In Angola, the income tax system is based on a progressive scale, with rates ranging from 0% to 25% of an employee’s monthly earnings. The specific tax rate applied depends on the individual’s income level, with higher earners subject to a higher tax rate.

Both employees and employers are typically required to make contributions to social security. Employees contribute at a rate of 3% of their earnings, while employers are responsible for a higher contribution at 8% of their employees’ earnings. These contributions fund various social security benefits and programs for employees.

Additionally, employers in Angola are subject to a corporate income tax rate of 25%. This tax is levied on a company’s profits and is a key source of government revenue. Compliance with these tax obligations is essential to meet legal requirements and support the country’s social security and public finance systems.

Navigating employment regulations in a foreign country, such as Angola, can be complex, and it’s crucial to incorporate entitlement and termination terms in employment contracts before selecting an Angola payroll option to ensure compliance. Angolan employment laws typically prioritize employee protection, and fulfilling administrative and reporting obligations is essential to avoid potential fines. Given the prevalence of litigation in termination cases, employers should exercise caution and carefully consider the implications of terminating an employee before providing notice.

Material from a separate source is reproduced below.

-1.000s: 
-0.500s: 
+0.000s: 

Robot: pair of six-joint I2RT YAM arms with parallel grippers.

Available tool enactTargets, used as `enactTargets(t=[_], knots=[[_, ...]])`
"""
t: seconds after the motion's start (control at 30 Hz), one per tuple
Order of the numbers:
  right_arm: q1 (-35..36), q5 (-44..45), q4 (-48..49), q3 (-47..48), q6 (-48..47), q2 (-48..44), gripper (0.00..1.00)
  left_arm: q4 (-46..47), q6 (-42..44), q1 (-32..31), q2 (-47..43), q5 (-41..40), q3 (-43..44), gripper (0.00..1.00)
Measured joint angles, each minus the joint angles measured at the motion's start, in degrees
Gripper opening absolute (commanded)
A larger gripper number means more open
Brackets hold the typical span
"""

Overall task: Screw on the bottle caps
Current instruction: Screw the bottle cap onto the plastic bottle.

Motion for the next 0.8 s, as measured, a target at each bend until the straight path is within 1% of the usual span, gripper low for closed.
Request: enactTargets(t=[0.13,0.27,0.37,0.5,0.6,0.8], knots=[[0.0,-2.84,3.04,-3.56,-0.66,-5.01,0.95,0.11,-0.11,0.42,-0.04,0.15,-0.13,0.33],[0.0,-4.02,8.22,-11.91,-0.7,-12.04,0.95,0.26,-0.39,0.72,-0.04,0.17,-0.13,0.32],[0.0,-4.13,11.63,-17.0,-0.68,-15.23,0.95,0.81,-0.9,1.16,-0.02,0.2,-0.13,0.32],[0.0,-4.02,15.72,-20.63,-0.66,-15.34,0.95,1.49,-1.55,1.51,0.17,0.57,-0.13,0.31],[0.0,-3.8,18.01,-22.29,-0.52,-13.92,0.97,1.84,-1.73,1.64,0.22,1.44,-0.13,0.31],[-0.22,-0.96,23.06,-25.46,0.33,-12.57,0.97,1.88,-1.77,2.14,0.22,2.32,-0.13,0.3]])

In Angola, notice periods for different types of employment contracts and termination reasons are as follows:

  1. Fixed-Term Employment Contracts: Employers are required to provide employees with two weeks’ prior written notice before their fixed-term contract expires. This notice period serves as a heads-up to the employee that their contract will not be renewed upon its expiration.
  2. Individual Termination for Objective Reasons: When an individual termination is necessary for objective reasons, such as business-related factors, a 30-day notice period applies. This provides the affected employee with a one-month notice before their employment is terminated.
  3. Collective Dismissal: In cases of collective dismissal, a more extended notice period of 60 days applies. This extended period allows affected employees and relevant stakeholders more time to prepare for the collective dismissal process.

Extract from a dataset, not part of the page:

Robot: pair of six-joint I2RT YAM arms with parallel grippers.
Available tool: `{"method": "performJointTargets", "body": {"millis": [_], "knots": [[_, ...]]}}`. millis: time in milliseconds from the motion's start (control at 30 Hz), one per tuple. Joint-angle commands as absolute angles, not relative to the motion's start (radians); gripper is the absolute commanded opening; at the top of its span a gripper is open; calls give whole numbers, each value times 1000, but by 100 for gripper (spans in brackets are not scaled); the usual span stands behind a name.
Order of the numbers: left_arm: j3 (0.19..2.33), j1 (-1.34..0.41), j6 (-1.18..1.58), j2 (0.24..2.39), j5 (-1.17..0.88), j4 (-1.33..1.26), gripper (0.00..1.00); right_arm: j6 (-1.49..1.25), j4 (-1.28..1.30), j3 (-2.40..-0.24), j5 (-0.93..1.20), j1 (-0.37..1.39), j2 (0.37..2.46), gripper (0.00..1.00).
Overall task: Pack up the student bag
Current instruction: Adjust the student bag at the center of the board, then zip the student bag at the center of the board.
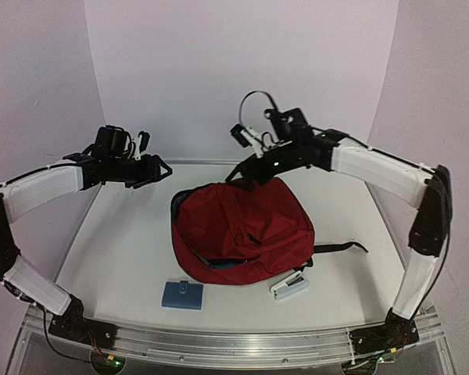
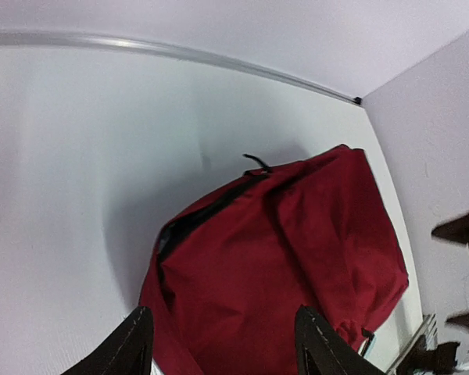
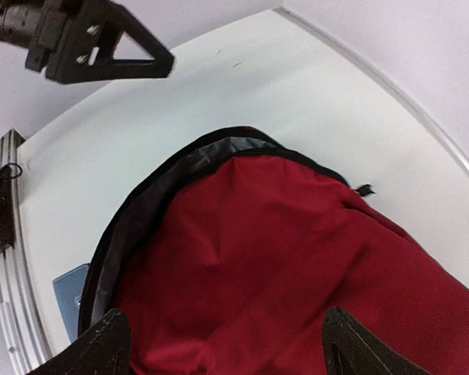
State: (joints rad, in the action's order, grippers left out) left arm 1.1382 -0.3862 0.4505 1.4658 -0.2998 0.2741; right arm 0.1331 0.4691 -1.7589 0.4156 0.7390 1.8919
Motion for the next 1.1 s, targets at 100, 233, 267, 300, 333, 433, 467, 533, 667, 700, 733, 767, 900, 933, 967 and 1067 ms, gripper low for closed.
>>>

These notice periods are designed to provide employees with sufficient time to make necessary arrangements and transition to new employment opportunities while promoting fairness and transparency in the termination process.

In Angola, overtime work is subject to specific limitations and rates. Here are the typical regulations for overtime:

  • Overtime is limited to a maximum of 2 hours per normal working day.
  • Monthly overtime is capped at 40 hours.
  • The annual maximum for overtime work is 200 hours.

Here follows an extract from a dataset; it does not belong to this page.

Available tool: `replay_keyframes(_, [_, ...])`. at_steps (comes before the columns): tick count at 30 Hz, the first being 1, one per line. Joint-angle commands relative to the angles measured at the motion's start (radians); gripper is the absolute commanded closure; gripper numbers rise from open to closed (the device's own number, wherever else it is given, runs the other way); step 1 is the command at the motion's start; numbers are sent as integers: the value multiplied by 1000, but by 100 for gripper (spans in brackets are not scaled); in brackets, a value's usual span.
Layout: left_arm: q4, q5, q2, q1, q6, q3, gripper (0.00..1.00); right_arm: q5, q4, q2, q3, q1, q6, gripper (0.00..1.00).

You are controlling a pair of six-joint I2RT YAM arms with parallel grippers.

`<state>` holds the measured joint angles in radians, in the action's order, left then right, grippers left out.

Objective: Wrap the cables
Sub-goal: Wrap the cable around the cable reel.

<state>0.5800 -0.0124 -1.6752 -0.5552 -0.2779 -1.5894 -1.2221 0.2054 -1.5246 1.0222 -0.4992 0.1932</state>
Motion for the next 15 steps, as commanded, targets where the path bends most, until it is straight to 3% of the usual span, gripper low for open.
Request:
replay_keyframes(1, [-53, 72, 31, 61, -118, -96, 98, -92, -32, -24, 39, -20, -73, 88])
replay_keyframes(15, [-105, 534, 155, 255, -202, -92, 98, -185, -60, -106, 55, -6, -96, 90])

For the first 30 hours of overtime worked in a month, employees are typically entitled to receive an additional payment at a rate of 50% over their regular hourly wage. Any additional overtime beyond the initial 30 hours is typically compensated at a higher rate of 75% over the standard hourly wage.

These regulations are in place to ensure that employees are fairly compensated for additional work hours and to promote a healthy work-life balance.

In Angola, withholding tax (WHT) is applied to payments for services provided to both resident and non-resident entities. The standard withholding tax rate for these service payments is typically set at 6.5%. This means that the entity making the payment is required to withhold 6.5% of the payment amount and remit it to the tax authorities on behalf of the service provider. This withholding tax is designed to ensure that tax revenue is collected upfront on certain types of income, promoting tax compliance and revenue collection.